* [Collected data]:
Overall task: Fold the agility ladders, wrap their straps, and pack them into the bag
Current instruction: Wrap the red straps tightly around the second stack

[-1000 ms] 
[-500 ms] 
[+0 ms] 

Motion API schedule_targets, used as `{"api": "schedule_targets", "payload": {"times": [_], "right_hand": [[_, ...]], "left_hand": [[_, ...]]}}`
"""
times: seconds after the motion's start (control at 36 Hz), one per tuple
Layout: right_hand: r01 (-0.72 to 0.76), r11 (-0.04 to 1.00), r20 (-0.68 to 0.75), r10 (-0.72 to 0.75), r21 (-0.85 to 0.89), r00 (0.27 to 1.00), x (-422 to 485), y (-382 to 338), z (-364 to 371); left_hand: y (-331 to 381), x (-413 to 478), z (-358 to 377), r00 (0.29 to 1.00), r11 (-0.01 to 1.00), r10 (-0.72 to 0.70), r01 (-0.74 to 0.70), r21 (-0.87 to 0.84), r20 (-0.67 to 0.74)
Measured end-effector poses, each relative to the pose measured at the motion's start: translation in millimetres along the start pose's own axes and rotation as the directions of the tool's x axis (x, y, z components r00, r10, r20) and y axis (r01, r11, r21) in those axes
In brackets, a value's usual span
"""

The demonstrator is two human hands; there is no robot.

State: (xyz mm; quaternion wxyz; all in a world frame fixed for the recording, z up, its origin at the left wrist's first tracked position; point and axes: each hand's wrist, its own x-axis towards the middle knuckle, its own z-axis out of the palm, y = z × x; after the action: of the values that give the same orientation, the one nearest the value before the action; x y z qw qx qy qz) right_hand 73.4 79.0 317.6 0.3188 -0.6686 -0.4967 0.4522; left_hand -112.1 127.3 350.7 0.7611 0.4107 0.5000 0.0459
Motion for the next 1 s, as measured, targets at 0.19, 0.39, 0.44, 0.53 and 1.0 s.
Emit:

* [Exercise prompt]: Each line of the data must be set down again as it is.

* [Exercise output]:
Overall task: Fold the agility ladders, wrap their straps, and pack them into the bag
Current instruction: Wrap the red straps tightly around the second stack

[-1000 ms] 
[-500 ms] 
[+0 ms] 

Motion API schedule_targets, used as `{"api": "schedule_targets", "payload": {"times": [_], "right_hand": [[_, ...]], "left_hand": [[_, ...]]}}`
"""
times: seconds after the motion's start (control at 36 Hz), one per tuple
Layout: right_hand: r01 (-0.72 to 0.76), r11 (-0.04 to 1.00), r20 (-0.68 to 0.75), r10 (-0.72 to 0.75), r21 (-0.85 to 0.89), r00 (0.27 to 1.00), x (-422 to 485), y (-382 to 338), z (-364 to 371); left_hand: y (-331 to 381), x (-413 to 478), z (-358 to 377), r00 (0.29 to 1.00), r11 (-0.01 to 1.00), r10 (-0.72 to 0.70), r01 (-0.74 to 0.70), r21 (-0.87 to 0.84), r20 (-0.67 to 0.74)
Measured end-effector poses, each relative to the pose measured at the motion's start: translation in millimetres along the start pose's own axes and rotation as the directions of the tool's x axis (x, y, z components r00, r10, r20) and y axis (r01, r11, r21) in those axes
In brackets, a value's usual span
"""

The demonstrator is two human hands; there is no robot.

State: (xyz mm; quaternion wxyz; all in a world frame fixed for the recording, z up, its origin at the left wrist's first tracked position; point and axes: each hand's wrist, its own x-axis towards the middle knuckle, its own z-axis out of the palm, y = z × x; after the action: of the values that give the same orientation, the one nearest the value before the action; x y z qw qx qy qz) right_hand 73.4 79.0 317.6 0.3188 -0.6686 -0.4967 0.4522; left_hand -112.1 127.3 350.7 0.7611 0.4107 0.5000 0.0459
Motion for the next 1 s, as measured, targets at 0.19, 0.39, 0.44, 0.53 and 1.0 s.
Emit:

The exercise is complete.